◆ WORK TASK
Set down a true copy of the data, with all pictures left out.

[DATA SHOWN — start]

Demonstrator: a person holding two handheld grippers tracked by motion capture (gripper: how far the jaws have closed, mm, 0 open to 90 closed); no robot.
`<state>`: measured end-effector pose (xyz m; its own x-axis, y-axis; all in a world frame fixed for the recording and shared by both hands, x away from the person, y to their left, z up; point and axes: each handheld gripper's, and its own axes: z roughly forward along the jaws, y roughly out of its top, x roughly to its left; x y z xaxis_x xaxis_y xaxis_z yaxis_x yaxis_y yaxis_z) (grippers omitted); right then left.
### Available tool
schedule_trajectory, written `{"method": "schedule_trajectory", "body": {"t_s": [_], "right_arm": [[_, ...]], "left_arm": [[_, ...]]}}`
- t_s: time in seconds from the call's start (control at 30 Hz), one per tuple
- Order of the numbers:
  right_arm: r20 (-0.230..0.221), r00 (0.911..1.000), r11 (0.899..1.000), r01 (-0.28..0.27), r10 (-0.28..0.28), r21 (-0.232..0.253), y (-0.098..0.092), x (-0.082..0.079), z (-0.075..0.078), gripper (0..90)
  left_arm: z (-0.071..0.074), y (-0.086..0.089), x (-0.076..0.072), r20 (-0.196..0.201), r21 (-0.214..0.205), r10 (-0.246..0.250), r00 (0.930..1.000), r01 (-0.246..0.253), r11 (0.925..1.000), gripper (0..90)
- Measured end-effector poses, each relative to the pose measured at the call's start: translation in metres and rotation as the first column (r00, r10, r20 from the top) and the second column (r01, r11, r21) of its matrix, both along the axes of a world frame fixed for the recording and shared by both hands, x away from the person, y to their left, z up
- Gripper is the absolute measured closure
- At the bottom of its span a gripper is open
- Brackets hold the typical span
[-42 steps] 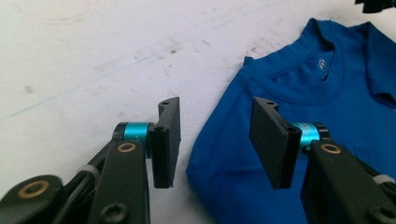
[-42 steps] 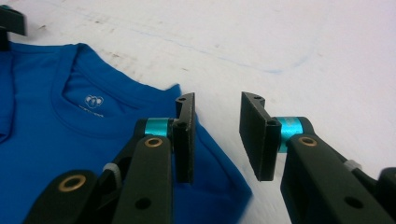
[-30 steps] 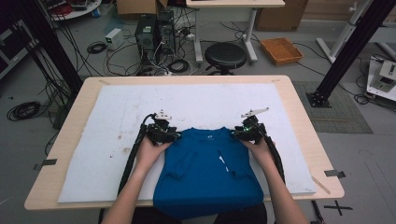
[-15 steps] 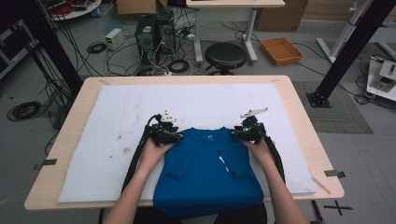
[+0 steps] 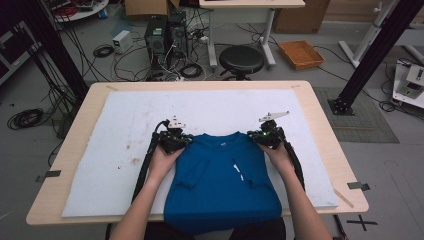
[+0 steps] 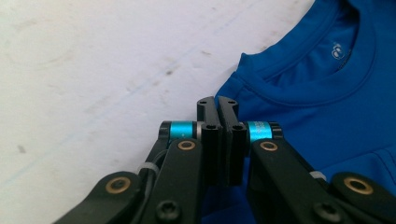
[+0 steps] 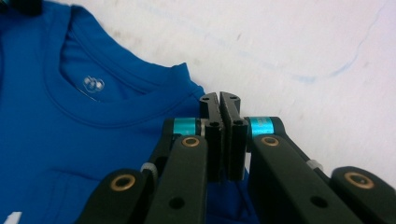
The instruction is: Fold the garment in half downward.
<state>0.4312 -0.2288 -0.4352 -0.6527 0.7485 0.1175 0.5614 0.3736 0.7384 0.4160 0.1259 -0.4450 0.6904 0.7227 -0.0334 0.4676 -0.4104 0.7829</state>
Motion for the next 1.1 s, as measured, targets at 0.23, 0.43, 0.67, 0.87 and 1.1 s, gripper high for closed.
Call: {"method": "schedule_trajectory", "body": {"t_s": [0.23,0.43,0.67,0.87,1.1], "right_arm": [[0.029,0.9994,1.0,0.018,-0.018,-0.008,0.009,0.022,0.011,89.2],[0.071,0.9967,0.999,0.039,-0.039,0.005,0.012,0.028,0.023,89.2],[0.131,0.9906,0.999,0.033,-0.038,0.036,0.012,-0.007,0.044,89.2],[0.17,0.9853,0.999,0.007,-0.015,0.046,0.009,-0.047,0.057,89.2],[0.202,0.9794,0.999,-0.016,0.009,0.033,0.001,-0.105,0.053,89.1]], "left_arm": [[0.017,0.006,0.026,0.026,-0.022,0.037,0.999,-0.036,0.9991,88.0],[0.032,0.012,0.029,0.055,-0.041,0.039,0.9978,-0.036,0.9985,87.9],[0.047,0.014,0.002,0.112,-0.069,0.002,0.9937,0.006,0.9976,87.9],[0.059,0.02,-0.04,0.158,-0.111,-0.031,0.9869,0.049,0.9927,87.8],[0.051,0.024,-0.096,0.161,-0.102,-0.093,0.9825,0.111,0.9886,87.9]]}}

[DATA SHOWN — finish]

◆ RESULT BELOW
Demonstrator: a person holding two handheld grippers tracked by motion capture (gripper: how far the jaws have closed, mm, 0 open to 90 closed); no robot.
`<state>`: measured end-effector pose (xyz m; its own x-axis, y-axis; all in a world frame fixed for the recording and shared by both hands, x away from the person, y to their left, z up; point and axes: each handheld gripper's, and its own axes: z roughly forward along the jaws, y roughly out of its top, x roughly to its left; x y z xaxis_x xaxis_y xaxis_z yaxis_x yaxis_y yaxis_z) (grippers omitted); right then left.
### Available tool
schedule_trajectory, written `{"method": "schedule_trajectory", "body": {"t_s": [_], "right_arm": [[_, ...]], "left_arm": [[_, ...]]}}`
- t_s: time in seconds from the call's start (control at 30 Hz), one per tuple
- Order of the numbers:
  right_arm: r20 (-0.230..0.221), r00 (0.911..1.000), r11 (0.899..1.000), r01 (-0.28..0.27), r10 (-0.28..0.28), r21 (-0.232..0.253), y (-0.098..0.092), x (-0.082..0.079), z (-0.075..0.078), gripper (0..90)
  left_arm: z (-0.071..0.074), y (-0.086..0.089), x (-0.076..0.072), r20 (-0.196..0.201), r21 (-0.214..0.205), r10 (-0.246..0.250), r00 (0.930..1.000), r01 (-0.246..0.253), r11 (0.925..1.000), gripper (0..90)
- Measured end-effector poses, each relative to the pose measured at the call's start: translation in metres and rotation as the first column (r00, r10, r20 from the top) and the second column (r01, r11, r21) of its matrix, both along the axes of a world frame fixed for the recording and shared by both hands, x away from the person, y to their left, z up
- Gripper is the absolute measured closure
- At the bottom of its span a gripper is open
- Brackets hold the typical span
[-42 steps] 
[-42 steps] 
[-30 steps] 
[-15 steps] 
[+0 steps] 
[+0 steps] 
[+0 steps] 
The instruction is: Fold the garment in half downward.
<state>0.4312 -0.2288 -0.4352 -0.6527 0.7485 0.1175 0.5614 0.3736 0.7384 0.4160 0.1259 -0.4450 0.6904 0.7227 -0.0334 0.4676 -0.4104 0.7829</state>
Motion for the next 1.1 s, as measured, targets at 0.23, 0.43, 0.67, 0.87 and 1.1 s, gripper high for closed.
Call: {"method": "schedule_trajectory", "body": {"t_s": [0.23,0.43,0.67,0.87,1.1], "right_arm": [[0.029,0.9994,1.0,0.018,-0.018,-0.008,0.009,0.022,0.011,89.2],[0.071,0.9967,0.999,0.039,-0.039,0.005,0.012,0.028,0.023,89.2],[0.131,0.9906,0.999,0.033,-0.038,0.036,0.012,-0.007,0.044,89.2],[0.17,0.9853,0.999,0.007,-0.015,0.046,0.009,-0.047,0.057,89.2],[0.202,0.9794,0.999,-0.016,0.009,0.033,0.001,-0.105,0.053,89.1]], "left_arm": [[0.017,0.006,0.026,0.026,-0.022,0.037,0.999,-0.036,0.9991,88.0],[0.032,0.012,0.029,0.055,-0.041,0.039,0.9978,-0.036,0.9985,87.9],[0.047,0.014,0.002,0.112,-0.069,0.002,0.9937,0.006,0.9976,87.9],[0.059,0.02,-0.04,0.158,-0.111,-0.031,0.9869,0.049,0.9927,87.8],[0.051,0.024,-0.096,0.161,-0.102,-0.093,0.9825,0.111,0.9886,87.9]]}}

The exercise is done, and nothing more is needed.